BEGIN

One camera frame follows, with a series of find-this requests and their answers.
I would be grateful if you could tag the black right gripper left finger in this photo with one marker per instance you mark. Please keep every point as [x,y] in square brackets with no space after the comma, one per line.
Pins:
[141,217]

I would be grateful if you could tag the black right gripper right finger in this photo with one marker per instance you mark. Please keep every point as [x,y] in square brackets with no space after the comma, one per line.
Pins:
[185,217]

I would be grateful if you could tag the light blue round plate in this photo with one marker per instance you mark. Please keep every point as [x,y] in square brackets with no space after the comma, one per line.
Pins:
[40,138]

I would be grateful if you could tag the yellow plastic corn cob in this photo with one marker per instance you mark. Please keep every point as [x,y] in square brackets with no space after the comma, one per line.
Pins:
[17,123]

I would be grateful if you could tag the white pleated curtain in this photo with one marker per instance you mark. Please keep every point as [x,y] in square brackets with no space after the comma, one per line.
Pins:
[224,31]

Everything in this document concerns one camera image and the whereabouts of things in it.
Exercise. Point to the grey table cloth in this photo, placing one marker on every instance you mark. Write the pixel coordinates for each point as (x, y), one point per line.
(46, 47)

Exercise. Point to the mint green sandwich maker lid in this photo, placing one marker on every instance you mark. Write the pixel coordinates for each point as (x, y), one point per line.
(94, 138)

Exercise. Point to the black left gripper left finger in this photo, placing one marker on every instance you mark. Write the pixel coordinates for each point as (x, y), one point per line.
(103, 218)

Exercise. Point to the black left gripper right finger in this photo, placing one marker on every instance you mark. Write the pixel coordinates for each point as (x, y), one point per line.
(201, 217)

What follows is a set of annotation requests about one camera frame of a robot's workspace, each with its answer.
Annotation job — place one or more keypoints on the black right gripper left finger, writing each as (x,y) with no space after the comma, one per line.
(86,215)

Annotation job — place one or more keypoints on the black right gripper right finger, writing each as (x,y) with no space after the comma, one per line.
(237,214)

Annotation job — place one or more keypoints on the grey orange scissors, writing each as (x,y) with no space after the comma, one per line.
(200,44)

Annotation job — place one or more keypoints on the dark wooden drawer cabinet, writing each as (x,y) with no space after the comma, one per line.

END

§ EXERCISE BRIEF:
Set down exactly, and only, the lines from the one with "right finger, writing" to the final line of the data.

§ WRITTEN REPLY:
Annotation job — place one or more keypoints on the black right gripper right finger, writing each as (x,y) with no space after the comma, one per line.
(237,214)

Annotation job — place one or more keypoints on the grey orange scissors, writing each as (x,y) with no space after the comma, one per line.
(200,44)

Annotation job — place one or more keypoints on the dark wooden drawer cabinet, writing each as (x,y) with no space after the comma, one per line.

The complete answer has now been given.